*** Begin section ***

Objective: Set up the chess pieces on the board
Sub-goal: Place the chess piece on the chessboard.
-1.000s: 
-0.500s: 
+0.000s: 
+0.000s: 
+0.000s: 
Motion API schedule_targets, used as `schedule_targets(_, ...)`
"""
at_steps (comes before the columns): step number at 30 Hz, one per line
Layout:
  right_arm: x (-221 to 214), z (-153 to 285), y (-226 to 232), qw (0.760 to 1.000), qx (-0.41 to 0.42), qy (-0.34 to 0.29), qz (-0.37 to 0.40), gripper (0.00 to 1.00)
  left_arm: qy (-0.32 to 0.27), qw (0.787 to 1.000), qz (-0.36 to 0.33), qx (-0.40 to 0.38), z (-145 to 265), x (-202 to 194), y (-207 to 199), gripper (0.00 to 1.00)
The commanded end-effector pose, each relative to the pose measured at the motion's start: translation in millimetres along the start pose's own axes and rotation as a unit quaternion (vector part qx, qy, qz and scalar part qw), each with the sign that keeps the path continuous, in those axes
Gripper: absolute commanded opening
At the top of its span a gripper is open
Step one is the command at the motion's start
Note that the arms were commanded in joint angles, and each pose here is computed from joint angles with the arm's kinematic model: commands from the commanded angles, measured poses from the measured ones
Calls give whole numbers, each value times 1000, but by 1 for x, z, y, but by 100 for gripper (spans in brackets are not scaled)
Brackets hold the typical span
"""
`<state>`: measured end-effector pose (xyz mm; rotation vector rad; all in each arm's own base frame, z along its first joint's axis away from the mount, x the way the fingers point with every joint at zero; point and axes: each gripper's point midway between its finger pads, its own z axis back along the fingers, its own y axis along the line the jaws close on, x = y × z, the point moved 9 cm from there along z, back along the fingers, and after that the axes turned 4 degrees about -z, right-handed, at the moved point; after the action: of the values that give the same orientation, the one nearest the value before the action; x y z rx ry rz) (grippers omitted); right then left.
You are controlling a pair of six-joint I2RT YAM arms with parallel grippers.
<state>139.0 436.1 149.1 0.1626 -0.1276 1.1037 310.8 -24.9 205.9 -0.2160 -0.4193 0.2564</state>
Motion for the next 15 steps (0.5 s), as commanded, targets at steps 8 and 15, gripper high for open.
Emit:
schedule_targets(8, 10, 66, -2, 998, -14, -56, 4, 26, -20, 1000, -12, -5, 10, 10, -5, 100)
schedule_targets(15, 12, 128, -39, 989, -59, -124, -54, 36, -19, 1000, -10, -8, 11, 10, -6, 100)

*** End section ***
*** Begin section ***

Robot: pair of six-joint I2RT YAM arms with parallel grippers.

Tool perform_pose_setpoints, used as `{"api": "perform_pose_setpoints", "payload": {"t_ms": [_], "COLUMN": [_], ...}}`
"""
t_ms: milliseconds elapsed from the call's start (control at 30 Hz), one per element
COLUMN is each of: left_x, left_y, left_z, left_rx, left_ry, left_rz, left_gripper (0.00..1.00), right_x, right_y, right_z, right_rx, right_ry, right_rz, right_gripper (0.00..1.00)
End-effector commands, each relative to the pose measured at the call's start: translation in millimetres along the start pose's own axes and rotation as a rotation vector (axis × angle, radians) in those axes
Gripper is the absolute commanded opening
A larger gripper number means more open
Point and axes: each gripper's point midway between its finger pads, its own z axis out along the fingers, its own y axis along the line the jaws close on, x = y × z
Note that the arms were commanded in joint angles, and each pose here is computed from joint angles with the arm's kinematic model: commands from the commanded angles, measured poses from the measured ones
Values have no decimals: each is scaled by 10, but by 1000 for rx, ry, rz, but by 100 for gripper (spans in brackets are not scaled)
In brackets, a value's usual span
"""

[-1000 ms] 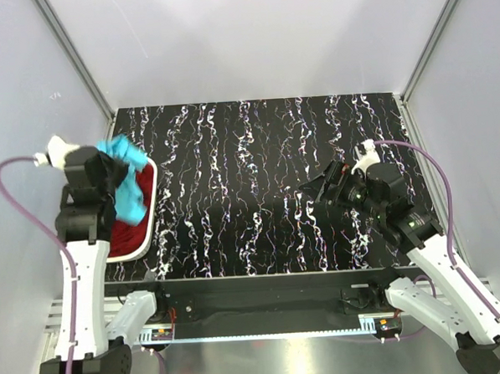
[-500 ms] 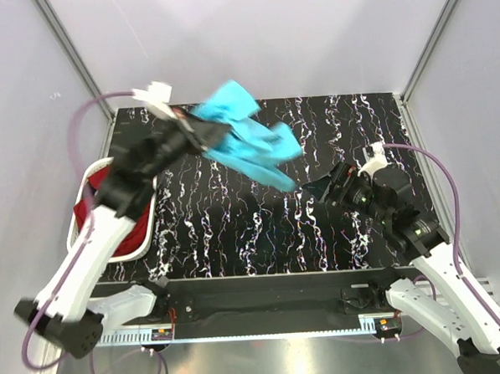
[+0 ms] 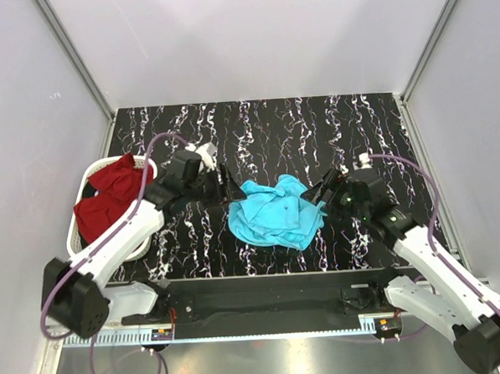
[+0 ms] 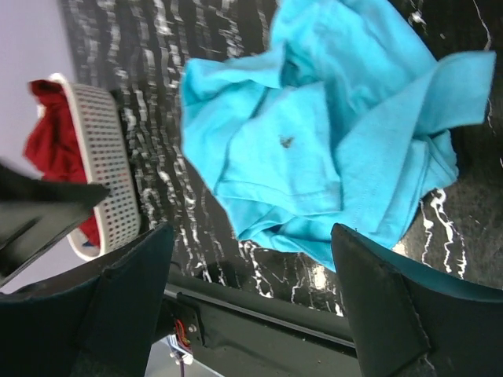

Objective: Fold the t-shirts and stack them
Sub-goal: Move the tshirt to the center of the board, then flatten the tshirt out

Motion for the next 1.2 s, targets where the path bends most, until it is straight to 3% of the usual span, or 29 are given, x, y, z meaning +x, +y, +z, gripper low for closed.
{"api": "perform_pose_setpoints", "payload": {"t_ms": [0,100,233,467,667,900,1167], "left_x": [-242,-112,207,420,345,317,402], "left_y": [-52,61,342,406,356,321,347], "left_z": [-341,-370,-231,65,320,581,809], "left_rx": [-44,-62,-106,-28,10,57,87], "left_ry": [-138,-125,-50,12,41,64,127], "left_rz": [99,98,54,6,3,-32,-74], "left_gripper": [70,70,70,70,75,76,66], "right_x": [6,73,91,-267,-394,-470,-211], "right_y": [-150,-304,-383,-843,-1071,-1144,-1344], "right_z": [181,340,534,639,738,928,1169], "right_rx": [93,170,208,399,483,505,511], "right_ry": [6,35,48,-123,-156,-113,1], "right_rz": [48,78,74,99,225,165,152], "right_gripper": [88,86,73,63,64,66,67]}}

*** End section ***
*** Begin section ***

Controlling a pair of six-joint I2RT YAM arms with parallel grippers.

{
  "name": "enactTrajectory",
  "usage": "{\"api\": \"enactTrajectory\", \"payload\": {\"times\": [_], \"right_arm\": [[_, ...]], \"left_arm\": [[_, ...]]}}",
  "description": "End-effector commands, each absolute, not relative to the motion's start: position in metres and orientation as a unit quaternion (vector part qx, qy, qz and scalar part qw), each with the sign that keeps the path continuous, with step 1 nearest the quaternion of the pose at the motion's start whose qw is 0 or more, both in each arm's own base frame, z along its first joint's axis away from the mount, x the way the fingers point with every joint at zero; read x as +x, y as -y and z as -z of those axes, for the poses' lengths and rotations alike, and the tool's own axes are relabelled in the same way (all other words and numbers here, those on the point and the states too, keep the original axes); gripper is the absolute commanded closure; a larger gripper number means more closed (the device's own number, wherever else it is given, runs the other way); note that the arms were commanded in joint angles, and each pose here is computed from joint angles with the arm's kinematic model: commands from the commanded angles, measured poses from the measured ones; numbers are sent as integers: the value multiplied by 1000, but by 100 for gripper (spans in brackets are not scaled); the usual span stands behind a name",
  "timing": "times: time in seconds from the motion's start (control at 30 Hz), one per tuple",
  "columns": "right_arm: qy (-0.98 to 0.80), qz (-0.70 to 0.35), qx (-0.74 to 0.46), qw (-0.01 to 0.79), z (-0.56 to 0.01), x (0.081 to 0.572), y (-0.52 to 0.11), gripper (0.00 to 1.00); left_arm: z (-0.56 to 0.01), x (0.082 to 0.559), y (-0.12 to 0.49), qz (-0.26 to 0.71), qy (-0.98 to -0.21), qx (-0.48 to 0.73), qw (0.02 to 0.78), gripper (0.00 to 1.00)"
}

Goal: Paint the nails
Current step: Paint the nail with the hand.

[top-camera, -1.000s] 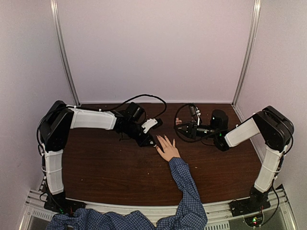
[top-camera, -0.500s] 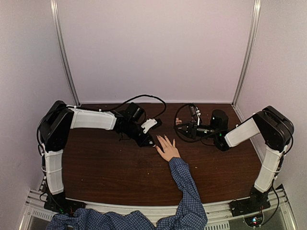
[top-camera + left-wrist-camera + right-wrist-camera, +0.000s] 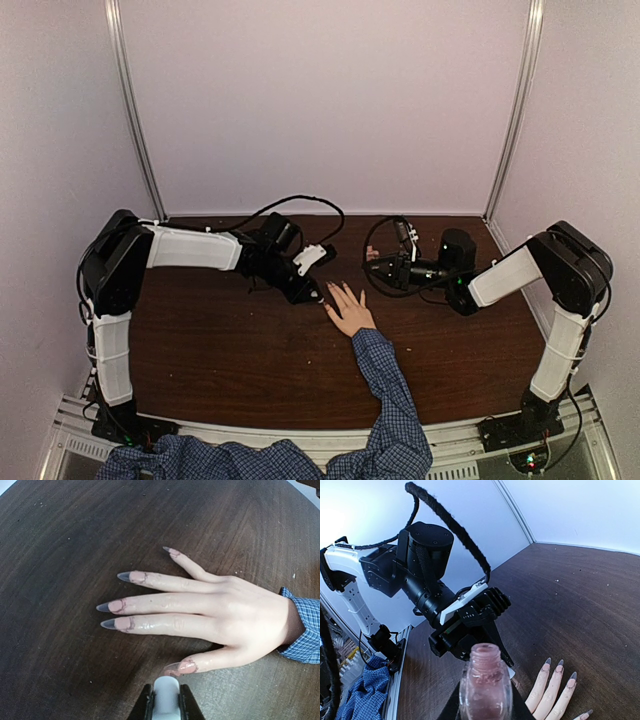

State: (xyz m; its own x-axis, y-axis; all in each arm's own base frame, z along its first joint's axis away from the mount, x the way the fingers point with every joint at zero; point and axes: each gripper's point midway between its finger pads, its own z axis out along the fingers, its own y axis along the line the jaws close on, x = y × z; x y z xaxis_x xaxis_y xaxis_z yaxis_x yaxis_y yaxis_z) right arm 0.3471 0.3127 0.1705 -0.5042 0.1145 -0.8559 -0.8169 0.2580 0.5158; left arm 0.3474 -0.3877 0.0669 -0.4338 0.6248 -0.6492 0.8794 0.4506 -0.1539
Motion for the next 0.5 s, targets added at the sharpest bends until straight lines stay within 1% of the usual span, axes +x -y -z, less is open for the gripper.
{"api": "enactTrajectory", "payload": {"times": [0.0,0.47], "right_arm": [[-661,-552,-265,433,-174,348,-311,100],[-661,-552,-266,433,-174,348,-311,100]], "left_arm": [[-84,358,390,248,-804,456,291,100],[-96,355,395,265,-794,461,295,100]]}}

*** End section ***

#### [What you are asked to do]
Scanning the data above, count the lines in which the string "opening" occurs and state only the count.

#### [Exercise solution]
2